I think the thing I miss the most about being married (or I guess any serious romantic relationship really) is always having a person to talk to when you’re feeling shitty, for whatever reasons you have or don’t have. I mean, obviously one could talk to close friends and the like, but it’s not really the same. There isn’t a substitute for that sort of relationship. Actually, it’s not the thing that I miss the most, it’s the only thing that I miss. There are other reasons that I would like to be at that stage of life again, but they aren’t things that I “miss”.
That said, today is one of those days that I find myself missing it. Which is to say, I’m not quite feeling at my happiest. I could write about things that relate to why, though I’m not sure I could quite explain why fully… And I will write about those things, but I won’t write about them here, because they are things that I’m not really comfortable writing about on a public blog. I’d probably be ok with a few of you reading, but not everyone who could potentially find their way here. Ha, actually there’s a few people who could find their way here potentially that I’m not comfortable with reading the things I post here…
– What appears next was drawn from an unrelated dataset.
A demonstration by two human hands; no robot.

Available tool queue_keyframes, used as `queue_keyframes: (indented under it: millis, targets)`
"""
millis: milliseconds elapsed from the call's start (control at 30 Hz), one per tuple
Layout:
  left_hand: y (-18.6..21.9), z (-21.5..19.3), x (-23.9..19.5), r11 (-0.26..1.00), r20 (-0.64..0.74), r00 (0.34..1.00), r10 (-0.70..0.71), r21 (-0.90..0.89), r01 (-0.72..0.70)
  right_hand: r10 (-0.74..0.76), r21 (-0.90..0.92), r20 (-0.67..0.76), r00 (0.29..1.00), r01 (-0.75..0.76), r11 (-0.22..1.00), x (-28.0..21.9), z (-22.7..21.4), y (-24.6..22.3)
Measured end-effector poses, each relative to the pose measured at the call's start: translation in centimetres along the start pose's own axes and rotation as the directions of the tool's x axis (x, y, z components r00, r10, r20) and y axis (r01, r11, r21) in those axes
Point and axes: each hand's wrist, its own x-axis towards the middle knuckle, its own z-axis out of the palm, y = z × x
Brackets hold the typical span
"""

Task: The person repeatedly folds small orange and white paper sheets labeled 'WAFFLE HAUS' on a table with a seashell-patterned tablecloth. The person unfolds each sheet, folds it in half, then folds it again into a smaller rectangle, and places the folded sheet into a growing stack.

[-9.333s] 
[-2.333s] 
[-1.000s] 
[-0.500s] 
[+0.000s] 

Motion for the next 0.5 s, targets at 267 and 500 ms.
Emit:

So instead of talking about why, I will instead lament about the predicament I find myself in and reflect upon it. I haven’t really had a proper girlfriend since then, though yes, I have gone on dates and the like. I usually disqualify people pretty quickly. I’m not sure whether or not I’m always being fair when I do so. I want to have that sort of relationship again, but I think there is also some part of me that doesn’t. I think I know the reason why…
When I could talk to her about the sorts of things I have on my mind right now, it involved a great deal of trust and openness and sort of laying out everything bare. Now, she had never betrayed my confidence in anything I told her (to my knowledge), but, in regard to how everything went down there was a pretty big sense of rejection there, and it’s impossible to separate those things. While I certainly don’t consciously avoid finding that sort of relationship again, I think that’s the lasting damage… that I don’t want to put that kind of trust in anyone again. Or rather, despite wanting to, I won’t allow myself to because of what I feel it implies.
And so instead on a night like this one, I have conflicting emotions. On the one hand I wish I had that sort of relationship again, on the other hand I don’t. On the one hand, I would like to be with a friend to maybe talk a little bit about this stuff with, on the other hand, I’m glad I’m sitting here alone. On the one hand I’m posting this blog for you guys to read, on the other hand maybe I shouldn’t.
But I am. And now I’m going to go write down some things that I can’t write here.